### WHAT THE TASK ASKS
Only lines that contain the word "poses" belong in the answer; copy them from the records below.

[Items from a data source]
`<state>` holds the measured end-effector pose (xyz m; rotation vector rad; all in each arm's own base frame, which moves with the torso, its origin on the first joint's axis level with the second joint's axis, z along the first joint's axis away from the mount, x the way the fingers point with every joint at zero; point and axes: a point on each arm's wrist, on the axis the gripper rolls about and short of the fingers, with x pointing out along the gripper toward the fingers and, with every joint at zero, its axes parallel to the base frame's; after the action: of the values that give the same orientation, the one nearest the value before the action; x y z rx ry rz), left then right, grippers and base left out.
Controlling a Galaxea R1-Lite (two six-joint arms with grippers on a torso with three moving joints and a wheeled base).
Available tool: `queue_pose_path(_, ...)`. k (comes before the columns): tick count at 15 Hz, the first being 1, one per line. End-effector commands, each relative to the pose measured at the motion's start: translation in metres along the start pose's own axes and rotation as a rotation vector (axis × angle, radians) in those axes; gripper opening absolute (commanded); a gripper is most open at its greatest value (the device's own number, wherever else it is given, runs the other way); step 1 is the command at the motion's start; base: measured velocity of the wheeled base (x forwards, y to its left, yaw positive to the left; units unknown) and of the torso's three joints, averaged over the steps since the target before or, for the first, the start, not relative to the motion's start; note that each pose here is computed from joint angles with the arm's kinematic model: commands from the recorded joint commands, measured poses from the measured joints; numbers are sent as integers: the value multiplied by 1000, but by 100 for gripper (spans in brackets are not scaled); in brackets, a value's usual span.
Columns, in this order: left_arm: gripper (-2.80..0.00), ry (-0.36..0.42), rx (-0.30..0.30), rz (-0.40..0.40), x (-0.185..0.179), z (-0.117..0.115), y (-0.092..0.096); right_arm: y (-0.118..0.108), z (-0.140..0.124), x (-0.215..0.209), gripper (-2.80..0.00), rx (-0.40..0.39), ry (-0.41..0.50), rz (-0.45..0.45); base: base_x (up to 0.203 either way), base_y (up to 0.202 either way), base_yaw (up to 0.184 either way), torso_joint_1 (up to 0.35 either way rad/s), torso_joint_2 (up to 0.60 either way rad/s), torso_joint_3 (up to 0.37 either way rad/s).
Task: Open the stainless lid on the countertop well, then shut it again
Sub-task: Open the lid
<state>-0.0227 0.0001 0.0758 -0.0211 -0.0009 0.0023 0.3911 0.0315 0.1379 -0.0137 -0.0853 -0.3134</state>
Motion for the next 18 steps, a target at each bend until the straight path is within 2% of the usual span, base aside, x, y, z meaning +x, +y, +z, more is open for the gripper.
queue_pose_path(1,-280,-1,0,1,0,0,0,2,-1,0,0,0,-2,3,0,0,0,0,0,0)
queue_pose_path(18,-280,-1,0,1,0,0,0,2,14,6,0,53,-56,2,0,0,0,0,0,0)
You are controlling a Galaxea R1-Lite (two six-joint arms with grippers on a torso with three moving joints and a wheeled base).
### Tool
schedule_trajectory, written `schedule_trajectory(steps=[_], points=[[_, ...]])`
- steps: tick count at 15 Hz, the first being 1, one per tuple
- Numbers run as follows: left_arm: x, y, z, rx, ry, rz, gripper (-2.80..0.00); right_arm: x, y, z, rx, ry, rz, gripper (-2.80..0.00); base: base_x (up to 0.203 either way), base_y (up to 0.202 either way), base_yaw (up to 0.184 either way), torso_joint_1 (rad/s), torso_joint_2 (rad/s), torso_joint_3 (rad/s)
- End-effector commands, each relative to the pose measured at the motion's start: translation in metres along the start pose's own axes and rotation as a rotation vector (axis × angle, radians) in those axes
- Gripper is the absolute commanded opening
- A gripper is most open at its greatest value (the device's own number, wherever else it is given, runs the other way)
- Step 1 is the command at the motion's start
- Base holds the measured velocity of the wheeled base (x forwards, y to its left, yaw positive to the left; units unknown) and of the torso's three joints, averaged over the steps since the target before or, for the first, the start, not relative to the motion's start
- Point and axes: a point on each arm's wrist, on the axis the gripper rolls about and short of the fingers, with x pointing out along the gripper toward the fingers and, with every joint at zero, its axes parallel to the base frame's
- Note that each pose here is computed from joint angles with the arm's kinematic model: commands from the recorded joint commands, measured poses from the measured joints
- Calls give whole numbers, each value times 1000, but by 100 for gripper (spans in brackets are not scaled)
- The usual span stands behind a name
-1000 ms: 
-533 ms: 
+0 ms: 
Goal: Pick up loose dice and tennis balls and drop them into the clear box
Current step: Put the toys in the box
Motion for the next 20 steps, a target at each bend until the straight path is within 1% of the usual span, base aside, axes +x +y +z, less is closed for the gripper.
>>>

### RESPONSE
Available tool: `queue_pose_path(_, ...)`. k (comes before the columns): tick count at 15 Hz, the first being 1, one per line. End-effector commands, each relative to the pose measured at the motion's start: translation in metres along the start pose's own axes and rotation as a rotation vector (axis × angle, radians) in those axes; gripper opening absolute (commanded); a gripper is most open at its greatest value (the device's own number, wherever else it is given, runs the other way); step 1 is the command at the motion's start; base: measured velocity of the wheeled base (x forwards, y to its left, yaw positive to the left; units unknown) and of the torso's three joints, averaged over the steps since the target before or, for the first, the start, not relative to the motion's start; note that each pose here is computed from joint angles with the arm's kinematic model: commands from the recorded joint commands, measured poses from the measured joints; numbers are sent as integers: the value multiplied by 1000, but by 100 for gripper (spans in brackets are not scaled); in brackets, a value's usual span.
- Note that each pose here is computed from joint angles with the arm's kinematic model: commands from the recorded joint commands, measured poses from the measured joints

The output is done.